The present invention generally relates to media hangers utilized in printers and the like, more specifically, a media hanger/guide that utilizes compressive forces to hold media therein.

Printing systems such as copiers, printers, facsimile devices or other systems having a print engine for creating visual images, graphics, texts, etc. on a page or other printable medium typically include various media feeding systems for introducing original image media or printable media into the system. Examples include direct thermal and thermal transfer demand printers. Typically, a thermal transfer printer is a printer which prints on media by melting a coating of ribbon so that it stays glued to the media on which the print is applied. It contrasts with direct thermal printing where no ribbon is present in the process. Typically, thermal transfer printers comprise at least one supply spindle operable for supplying a media web and ribbon, a print station, and a take up spindle. New ribbon and media is fed from the supply spindle along a predetermined media feed path to the print station for printing and then the ribbon is wound up by the take up spindle while the media is exited from the print station.

Problems with current printing systems, however, include within the media feed path alignment and compression issues which may result in faulty or defective printing. Media hangers and/or guides, also referred to as media storage assemblies, are utilized in such printers and associated devices so as to retain a supply of media and ribbon and initially guide the media through the predetermined media feed path of the printer. Heretofore, the type of media hanger utilized in printers has been dependent upon the type and size of media utilized. This dependency severely limits the anticipated use of the media hanger, and the printer, to only one media type and size. Undesirably, the lack of versatility and configurability in accommodating varying media types and sizes causes a need for separate printers and media guides to be purchased if printing on various media is desired.

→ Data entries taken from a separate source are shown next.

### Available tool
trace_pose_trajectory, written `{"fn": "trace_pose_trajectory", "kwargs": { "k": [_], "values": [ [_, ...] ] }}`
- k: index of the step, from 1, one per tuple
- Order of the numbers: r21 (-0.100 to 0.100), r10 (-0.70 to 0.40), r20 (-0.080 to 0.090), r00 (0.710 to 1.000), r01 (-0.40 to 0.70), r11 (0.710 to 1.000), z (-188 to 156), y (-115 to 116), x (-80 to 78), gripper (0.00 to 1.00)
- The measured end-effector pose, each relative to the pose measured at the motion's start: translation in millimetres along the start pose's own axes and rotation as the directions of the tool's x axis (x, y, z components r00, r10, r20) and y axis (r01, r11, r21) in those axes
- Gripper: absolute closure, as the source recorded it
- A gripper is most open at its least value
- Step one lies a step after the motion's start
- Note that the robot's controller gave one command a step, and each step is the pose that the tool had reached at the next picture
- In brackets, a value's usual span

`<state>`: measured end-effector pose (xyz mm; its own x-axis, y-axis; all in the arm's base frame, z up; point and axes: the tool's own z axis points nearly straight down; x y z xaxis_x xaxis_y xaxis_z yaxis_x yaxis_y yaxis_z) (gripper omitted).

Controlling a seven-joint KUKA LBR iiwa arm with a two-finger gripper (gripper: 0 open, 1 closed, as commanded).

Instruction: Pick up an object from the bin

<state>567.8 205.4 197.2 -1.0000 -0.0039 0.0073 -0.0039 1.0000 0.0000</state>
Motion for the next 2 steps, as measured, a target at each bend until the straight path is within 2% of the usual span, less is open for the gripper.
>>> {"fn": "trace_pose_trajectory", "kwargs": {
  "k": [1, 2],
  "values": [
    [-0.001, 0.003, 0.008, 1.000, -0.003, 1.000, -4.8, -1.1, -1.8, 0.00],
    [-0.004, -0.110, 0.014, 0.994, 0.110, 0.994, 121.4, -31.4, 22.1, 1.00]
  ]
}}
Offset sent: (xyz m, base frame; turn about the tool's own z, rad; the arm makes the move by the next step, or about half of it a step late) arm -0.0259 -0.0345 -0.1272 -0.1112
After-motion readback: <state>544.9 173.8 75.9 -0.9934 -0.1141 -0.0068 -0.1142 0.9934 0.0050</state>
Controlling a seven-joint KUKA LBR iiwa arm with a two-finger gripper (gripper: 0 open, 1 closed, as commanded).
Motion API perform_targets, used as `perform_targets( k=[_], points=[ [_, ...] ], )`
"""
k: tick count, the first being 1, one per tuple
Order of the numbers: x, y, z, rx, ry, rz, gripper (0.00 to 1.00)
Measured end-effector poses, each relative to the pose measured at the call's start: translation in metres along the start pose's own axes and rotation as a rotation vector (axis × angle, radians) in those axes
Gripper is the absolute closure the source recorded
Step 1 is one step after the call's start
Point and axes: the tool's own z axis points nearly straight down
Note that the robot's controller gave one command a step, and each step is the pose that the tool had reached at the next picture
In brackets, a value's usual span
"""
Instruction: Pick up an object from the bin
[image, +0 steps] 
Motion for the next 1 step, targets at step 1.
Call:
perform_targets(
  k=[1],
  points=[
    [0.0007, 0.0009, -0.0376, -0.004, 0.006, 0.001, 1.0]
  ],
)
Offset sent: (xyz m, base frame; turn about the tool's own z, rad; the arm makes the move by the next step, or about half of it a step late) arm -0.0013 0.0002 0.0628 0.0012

Additionally, conventional media hangers require the manual movement or manipulation of one support member at a time in order to position a media supply media on or about an assembly. However, such movement may result in the media being off center relative to the media feed path. Thus, there exists a need in the art for a media hanger that is operable for being configured to accommodate varying media types and sizes while maintaining the media in a centered position relative to a media feed path. It would be desirable to provide a media hanger which, therefore, moves in a synchronized manner in response to movement of the support members in either an expansive and compressive a manner.

Further, conventional media hangers utilize various means of retention for a media supply. Known methods attempt to retain the media via compressive forces. However, existing compressions methods do not adequately provide for a proper amount of pressure being exerted on the media. Indeed, known methods and means may resolve to the media slipping from the media hanger. Thus, there exists a need to utilize a media hanger that applies an amount of pressure on the media so as to avoid slippage.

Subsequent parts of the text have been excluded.